Prediction of Potential Target mRNAs
Target prediction for the miRNAs was based on the principle of nearly perfect complementation between the miRNA and target mRNAs . The identified conserved and putative novel miRNAs were all submitted for target gene prediction using TargetFinder (http://hercules.tigem.it/TargetFinder.html) with the default parameters, using the algorithm described by Quandt et al . The target genes were then validated using public resources of The Arabidopsis Information Resource (TAIR; http://arabidopsis.org/). Sequences with a score of less than 4 were regarded as miRNA target genes. On the basis of their functions putative targets were classified using Gene Ontology (GO) annotations. All GO annotations were obtained from the TAIR database, and most (about 87%) of the targets were annotated. Given that many targets have more than one GO hit, the number of total hits can be higher than the total number of targets.

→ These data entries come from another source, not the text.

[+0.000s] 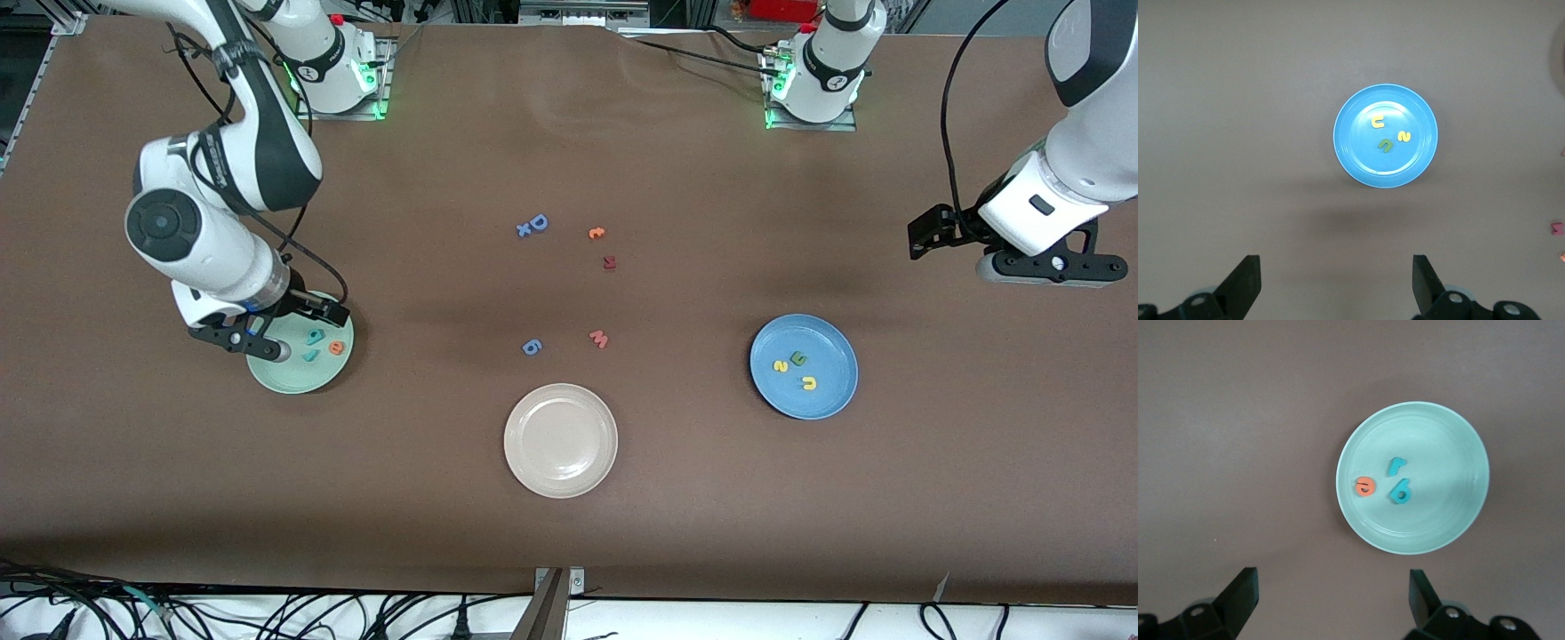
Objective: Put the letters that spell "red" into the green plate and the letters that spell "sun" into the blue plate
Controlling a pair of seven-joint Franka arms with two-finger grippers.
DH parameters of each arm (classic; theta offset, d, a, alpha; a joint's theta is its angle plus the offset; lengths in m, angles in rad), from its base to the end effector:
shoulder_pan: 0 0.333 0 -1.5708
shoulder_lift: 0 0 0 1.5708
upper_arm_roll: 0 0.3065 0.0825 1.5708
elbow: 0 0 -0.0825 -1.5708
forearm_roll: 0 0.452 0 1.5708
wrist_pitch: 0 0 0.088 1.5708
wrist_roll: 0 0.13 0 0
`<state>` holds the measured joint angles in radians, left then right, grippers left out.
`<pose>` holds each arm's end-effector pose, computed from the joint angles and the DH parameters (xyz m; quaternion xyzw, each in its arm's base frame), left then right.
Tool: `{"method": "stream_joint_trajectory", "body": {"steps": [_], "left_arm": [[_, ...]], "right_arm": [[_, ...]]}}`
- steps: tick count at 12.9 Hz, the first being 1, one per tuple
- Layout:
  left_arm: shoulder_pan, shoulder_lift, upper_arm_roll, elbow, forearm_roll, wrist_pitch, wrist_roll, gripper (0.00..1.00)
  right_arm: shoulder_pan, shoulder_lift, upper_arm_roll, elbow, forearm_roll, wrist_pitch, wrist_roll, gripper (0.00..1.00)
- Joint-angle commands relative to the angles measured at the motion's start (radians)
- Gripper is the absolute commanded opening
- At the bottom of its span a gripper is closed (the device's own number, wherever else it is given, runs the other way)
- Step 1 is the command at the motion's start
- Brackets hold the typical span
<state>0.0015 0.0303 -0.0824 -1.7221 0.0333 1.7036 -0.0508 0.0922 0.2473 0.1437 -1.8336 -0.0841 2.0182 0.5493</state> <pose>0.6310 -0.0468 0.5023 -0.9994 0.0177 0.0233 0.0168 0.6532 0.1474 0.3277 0.9897 -0.1385 -0.0200 0.0297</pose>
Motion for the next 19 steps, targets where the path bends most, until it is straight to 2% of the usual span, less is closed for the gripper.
{"method": "stream_joint_trajectory", "body": {"steps": [1, 4, 7, 12, 17, 19], "left_arm": [[-0.011, -0.015, 0.007, 0.004, -0.021, -0.009, -0.037, 1.0], [-0.021, -0.013, 0.023, 0.061, -0.021, -0.037, -0.044, 1.0], [-0.015, -0.015, 0.023, 0.052, -0.029, -0.041, -0.081, 1.0], [-0.031, -0.036, 0.023, 0.015, -0.027, -0.038, -0.133, 1.0], [-0.018, -0.055, 0.018, -0.013, -0.032, -0.036, -0.133, 1.0], [-0.017, -0.058, 0.018, -0.014, -0.03, -0.038, -0.133, 1.0]], "right_arm": [[-0.023, -0.094, -0.004, -0.004, 0.024, -0.087, -0.099, 1.0], [-0.023, -0.109, -0.071, 0.075, 0.082, -0.163, -0.23, 1.0], [0.001, -0.109, -0.14, 0.177, 0.083, -0.353, -0.319, 1.0], [0.015, -0.12, -0.17, 0.284, 0.073, -0.605, -0.361, 1.0], [0.017, -0.149, -0.243, 0.287, 0.115, -0.605, -0.476, 1.0], [0.017, -0.152, -0.248, 0.287, 0.118, -0.563, -0.48, 1.0]]}}
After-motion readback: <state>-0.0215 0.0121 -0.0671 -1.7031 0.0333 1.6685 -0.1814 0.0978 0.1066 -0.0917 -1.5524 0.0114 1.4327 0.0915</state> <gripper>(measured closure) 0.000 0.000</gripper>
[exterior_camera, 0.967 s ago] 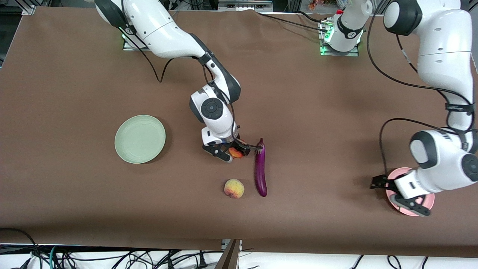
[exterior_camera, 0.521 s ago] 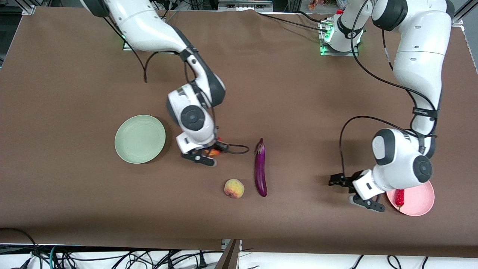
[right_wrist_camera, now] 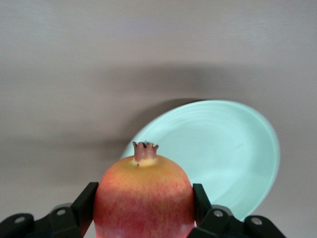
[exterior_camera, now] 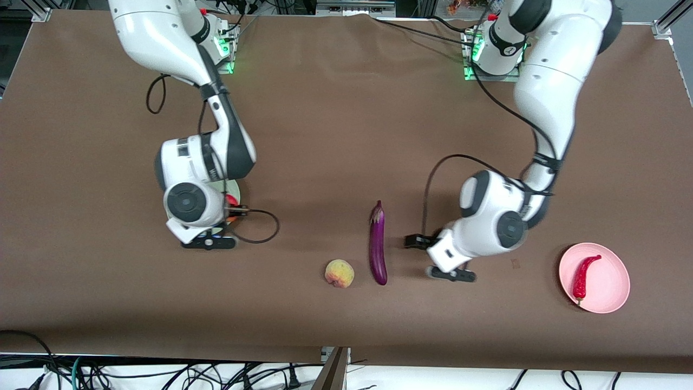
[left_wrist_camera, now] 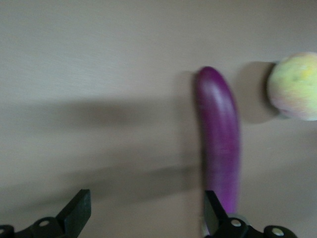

Quantitative Real-time PCR
Small RNAs of A. crassicarpa at the six organogenesis stages were isolated using micro RNA Extraction Kit (BioTeKe, Beijing, China) following the manufacturer’s instructions. With minor modifications, poly (A)-tailed quantitative real time PCR (qRT-PCR) was chosen for experimental identification. miRNA qRT-PCR was carried out using the NCode™ VILO™ miRNA cDNA Synthesis Kit (Invitrogen, Carlsbad, USA) and SYBR Premix Ex Taq™ (Invitrogen, Carlsbad, USA) with the small RNAs as the template. Investigated miRNA was amplified using forward primers that were designed based on mature miRNA sequences (Table 1) and reverse primers provided with the kit. The qRT-PCR amplification protocol was as follows: initial activation at 94°C for 2 min, followed by 40 cycles consisting of 94°C for 20 s and 60°C for 34 s. To verify the absence of contamination, negative controls (no cDNA template) were carried out. The experiments were performed for five technique replicates and three biological replicates. The data were calculated using the 2−ΔΔCT method . 5.8S rRNA cloned from A. crassicarpa was selected as the reference gene for normalization.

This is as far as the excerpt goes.